### Problem statement
Copy out, from the entries below, each line holding the string "clear".

### Records for the exercise
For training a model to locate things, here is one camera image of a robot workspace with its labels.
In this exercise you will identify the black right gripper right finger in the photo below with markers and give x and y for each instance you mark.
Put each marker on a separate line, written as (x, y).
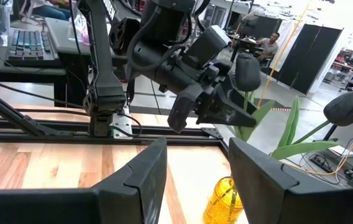
(304, 205)

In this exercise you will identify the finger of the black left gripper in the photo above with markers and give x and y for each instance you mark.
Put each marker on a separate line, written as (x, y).
(223, 112)
(182, 115)

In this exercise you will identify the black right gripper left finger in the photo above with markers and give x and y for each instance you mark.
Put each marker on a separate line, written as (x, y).
(71, 207)

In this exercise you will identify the black artificial tulip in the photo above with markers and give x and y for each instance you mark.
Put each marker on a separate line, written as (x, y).
(342, 109)
(248, 71)

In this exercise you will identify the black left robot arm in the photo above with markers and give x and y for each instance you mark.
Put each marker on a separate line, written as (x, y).
(102, 62)

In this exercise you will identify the yellow glass vase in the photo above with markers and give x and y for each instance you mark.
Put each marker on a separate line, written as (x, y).
(220, 205)

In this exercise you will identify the large hazard-striped floor mat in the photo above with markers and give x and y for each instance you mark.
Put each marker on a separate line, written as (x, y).
(266, 103)

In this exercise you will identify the black power strip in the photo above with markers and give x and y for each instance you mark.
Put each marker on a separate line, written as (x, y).
(321, 163)

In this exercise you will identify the person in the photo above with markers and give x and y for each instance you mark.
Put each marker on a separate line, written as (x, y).
(269, 46)
(49, 12)

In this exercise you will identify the black partition panels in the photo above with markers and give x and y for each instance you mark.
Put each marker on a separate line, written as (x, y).
(313, 59)

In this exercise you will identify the grey desk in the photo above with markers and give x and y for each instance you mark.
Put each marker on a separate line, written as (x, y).
(24, 70)

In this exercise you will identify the black backlit keyboard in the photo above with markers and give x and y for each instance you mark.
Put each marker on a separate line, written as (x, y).
(29, 43)

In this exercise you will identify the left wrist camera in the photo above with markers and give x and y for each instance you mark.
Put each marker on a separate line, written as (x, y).
(209, 46)

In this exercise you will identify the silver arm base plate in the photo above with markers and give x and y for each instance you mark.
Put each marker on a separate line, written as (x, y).
(122, 124)

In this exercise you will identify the black aluminium table frame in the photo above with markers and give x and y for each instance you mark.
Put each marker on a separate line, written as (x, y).
(55, 130)

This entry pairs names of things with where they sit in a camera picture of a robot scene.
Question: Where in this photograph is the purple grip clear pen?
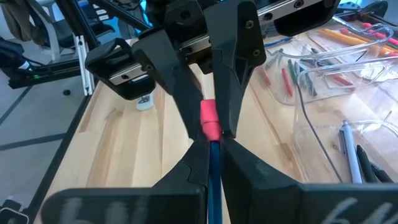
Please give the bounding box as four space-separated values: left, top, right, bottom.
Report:
338 120 364 184

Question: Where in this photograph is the yellow pencil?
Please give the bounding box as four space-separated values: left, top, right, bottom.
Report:
316 27 388 54

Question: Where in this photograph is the dark red crayon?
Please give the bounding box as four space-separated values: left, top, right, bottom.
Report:
330 73 356 88

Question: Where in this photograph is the white office chair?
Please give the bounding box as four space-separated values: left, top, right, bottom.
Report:
27 0 116 62

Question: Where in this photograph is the black pen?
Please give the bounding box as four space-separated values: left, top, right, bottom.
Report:
371 162 395 184
355 144 377 184

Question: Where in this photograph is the blue pencil pink eraser tip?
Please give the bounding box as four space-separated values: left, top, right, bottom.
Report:
200 98 223 224

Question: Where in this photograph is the flat rectangular block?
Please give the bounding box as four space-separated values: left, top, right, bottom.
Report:
135 92 155 111

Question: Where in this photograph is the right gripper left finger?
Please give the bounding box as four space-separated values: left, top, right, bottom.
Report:
42 133 211 224

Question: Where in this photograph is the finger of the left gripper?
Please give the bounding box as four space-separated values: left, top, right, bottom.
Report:
203 1 267 139
132 29 205 141

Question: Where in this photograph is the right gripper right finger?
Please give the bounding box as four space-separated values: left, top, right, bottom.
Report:
221 138 398 224

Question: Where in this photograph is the clear plastic bin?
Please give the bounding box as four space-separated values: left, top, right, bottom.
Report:
306 14 398 65
264 23 395 106
291 57 398 185

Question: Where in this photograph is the dark hanging jacket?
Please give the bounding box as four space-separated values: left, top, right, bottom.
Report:
0 0 43 46

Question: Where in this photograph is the black aluminium table frame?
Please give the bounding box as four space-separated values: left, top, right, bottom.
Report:
0 0 150 224

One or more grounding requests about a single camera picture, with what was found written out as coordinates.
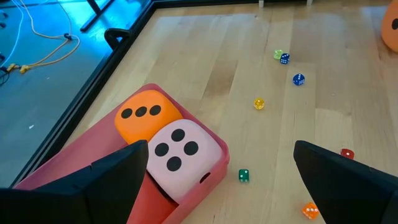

### The answer
Question: Where in this photograph is the purple grip clear pen?
Question: Where in this photograph is the clear plastic bin?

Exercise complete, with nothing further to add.